Whether thou knowist the ordre of heuene, and schalt sette the resoun therof in erthe?
34 Kunt gij uw stem tot de wolken opheffen, opdat een overvloed van water u bedekke?
Whethir thou schalt reise thi vois in to a cloude, and the fersnesse of watris schal hile thee?
35 Kunt gij de bliksemen uitlaten, dat zij henenvaren, en tot u zeggen: Zie, hier zijn wij?
Whethir thou schalt sende leitis, and tho schulen go, and tho schulen turne ayen, and schulen seie to thee, We ben present?

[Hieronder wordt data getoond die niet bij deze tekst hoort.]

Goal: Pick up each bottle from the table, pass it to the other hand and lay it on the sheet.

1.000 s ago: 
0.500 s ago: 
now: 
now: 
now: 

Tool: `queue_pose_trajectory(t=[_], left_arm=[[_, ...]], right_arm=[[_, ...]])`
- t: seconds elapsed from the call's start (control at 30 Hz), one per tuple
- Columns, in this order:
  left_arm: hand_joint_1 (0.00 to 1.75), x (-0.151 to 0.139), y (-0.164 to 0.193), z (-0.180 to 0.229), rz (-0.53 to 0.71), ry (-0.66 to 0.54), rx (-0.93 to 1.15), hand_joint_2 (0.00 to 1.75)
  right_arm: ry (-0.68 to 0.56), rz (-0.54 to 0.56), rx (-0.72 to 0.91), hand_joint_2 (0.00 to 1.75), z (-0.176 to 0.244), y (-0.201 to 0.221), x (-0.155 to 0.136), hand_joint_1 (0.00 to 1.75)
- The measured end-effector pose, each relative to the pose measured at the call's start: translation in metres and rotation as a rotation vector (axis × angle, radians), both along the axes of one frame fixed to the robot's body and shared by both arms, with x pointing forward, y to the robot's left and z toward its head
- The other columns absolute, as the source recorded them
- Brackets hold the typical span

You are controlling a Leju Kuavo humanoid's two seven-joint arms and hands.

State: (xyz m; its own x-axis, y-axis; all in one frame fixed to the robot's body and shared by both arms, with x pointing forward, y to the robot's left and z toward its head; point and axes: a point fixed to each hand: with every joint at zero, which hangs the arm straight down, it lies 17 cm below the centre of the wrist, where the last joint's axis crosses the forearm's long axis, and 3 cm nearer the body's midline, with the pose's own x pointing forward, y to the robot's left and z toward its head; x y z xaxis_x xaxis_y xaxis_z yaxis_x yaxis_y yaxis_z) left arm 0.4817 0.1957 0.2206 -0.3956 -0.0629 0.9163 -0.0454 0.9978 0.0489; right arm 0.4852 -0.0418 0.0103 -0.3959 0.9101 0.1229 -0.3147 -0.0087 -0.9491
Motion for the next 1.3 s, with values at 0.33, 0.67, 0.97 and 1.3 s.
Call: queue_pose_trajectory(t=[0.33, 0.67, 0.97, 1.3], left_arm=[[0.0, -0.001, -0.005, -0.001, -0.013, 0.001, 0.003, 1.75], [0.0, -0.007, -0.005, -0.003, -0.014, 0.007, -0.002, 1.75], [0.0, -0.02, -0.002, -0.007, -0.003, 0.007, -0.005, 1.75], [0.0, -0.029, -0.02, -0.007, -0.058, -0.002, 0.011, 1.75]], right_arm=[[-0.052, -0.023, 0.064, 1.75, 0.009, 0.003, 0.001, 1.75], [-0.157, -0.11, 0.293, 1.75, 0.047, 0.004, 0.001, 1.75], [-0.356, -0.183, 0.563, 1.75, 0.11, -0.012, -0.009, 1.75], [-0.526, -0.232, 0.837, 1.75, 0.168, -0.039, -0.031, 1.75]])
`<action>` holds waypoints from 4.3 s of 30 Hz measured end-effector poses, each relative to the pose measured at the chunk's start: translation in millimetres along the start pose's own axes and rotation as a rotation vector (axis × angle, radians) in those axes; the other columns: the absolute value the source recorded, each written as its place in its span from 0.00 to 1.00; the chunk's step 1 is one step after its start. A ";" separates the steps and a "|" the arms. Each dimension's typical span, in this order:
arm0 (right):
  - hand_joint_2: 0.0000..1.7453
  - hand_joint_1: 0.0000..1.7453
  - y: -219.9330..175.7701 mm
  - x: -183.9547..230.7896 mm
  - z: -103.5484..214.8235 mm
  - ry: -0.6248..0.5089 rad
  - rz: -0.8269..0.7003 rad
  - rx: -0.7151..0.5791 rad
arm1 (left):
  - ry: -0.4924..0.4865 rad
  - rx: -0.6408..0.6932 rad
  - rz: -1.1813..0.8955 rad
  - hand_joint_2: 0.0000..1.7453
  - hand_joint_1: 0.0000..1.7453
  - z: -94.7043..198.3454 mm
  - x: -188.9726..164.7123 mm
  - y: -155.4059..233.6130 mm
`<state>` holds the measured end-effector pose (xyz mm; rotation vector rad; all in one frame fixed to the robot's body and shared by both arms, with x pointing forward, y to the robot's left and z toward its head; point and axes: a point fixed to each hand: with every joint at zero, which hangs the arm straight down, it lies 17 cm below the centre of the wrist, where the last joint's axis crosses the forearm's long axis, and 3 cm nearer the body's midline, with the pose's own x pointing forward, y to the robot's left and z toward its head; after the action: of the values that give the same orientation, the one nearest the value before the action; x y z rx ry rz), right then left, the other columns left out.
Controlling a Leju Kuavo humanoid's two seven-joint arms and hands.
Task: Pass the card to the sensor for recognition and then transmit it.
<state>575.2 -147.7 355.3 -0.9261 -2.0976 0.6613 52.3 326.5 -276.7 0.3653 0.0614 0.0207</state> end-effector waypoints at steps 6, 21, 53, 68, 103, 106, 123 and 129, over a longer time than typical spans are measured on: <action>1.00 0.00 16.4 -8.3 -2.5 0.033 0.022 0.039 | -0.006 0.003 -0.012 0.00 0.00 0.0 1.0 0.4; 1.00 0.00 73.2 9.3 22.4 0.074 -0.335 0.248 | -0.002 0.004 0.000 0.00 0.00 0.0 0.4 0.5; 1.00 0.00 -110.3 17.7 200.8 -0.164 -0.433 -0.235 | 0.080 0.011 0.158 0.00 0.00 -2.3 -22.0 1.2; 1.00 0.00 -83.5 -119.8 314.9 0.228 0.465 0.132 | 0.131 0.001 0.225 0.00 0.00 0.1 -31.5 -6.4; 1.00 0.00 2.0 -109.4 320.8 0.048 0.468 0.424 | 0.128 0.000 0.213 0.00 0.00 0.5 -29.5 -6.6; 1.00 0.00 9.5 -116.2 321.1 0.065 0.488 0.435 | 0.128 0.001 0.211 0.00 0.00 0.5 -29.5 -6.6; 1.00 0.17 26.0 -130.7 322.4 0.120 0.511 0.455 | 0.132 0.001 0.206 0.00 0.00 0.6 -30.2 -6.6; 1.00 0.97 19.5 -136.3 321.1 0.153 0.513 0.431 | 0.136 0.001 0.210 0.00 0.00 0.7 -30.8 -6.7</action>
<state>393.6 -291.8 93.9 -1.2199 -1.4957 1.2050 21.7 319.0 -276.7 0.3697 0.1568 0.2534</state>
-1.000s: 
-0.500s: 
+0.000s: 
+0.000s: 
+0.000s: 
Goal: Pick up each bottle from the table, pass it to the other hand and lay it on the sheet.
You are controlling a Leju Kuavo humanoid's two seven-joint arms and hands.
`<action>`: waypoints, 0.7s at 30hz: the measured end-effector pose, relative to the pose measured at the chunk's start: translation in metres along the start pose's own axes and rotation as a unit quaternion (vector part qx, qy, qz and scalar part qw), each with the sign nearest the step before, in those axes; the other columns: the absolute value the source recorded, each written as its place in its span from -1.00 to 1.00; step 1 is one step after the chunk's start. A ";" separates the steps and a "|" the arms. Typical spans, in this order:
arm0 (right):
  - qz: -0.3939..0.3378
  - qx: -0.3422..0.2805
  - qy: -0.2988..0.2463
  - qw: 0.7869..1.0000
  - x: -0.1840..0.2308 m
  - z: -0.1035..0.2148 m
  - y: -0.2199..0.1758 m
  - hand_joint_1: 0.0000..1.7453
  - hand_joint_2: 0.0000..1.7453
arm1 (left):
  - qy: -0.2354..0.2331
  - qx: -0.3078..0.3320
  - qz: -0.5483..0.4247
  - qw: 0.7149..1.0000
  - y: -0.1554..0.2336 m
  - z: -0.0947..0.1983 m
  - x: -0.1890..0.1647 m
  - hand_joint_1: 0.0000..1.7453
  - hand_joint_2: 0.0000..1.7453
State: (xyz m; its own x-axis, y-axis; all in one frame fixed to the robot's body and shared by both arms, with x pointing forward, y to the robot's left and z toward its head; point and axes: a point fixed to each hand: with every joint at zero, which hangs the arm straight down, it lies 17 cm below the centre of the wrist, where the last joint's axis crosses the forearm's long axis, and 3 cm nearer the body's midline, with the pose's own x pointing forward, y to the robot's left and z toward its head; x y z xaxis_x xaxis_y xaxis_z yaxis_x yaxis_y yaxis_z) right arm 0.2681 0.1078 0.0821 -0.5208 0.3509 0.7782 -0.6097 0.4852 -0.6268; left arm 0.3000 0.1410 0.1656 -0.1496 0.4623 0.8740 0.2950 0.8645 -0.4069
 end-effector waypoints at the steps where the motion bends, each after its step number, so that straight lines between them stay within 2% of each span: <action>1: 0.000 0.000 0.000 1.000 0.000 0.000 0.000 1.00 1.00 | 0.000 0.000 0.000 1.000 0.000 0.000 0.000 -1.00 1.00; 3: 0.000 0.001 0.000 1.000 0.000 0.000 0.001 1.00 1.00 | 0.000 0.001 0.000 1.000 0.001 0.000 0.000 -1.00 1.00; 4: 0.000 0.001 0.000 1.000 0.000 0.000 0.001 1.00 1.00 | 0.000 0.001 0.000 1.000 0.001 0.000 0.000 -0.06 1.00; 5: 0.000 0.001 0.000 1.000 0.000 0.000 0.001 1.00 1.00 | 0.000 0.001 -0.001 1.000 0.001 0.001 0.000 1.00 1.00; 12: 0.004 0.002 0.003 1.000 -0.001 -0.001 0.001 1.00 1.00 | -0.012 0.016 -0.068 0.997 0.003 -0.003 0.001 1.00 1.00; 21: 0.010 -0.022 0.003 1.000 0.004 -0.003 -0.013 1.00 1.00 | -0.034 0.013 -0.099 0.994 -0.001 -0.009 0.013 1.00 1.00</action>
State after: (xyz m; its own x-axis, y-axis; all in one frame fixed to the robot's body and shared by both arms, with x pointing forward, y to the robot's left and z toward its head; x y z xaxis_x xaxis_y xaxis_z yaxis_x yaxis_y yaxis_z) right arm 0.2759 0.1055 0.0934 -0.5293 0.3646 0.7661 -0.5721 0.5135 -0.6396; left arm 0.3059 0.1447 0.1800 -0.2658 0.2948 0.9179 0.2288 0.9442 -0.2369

36 Wie heeft de wijsheid in het binnenste gezet? Of wie heeft den zin het verstand gegeven?
Who puttide wisdoom in the entrailis of man, ethir who yaf vndurstondyng to the cok?
37 Wie kan de wolken met wijsheid tellen, en wie kan de flessen des hemels nederleggen?
Who schal telle out the resoun of heuenes, and who schal make acordyng of heuene to sleep?
38 Als het stof doorgoten is tot vastigheid, en de kluiten samenkleven?
Whanne dust was foundid in the erthe, and clottis weren ioyned togidere?
39 Zult gij voor den ouden leeuw roof jagen, of de graagheid der jonge leeuwen vervullen?
Whether thou schalt take prey to the lionesse, and schalt fille the soulis of hir whelpis,
40 Als zij nederbukken in de holen, en in den kuil zitten, ter loering?
whanne tho liggen in caues, and aspien in dennes?
41 Wie bereidt de raaf haar kost, als haar jongen tot God schreeuwen, als zij dwalen, omdat er geen eten is?
Who makith redi for the crowe his mete, whanne hise briddis crien to God, and wandren aboute, for tho han not meetis?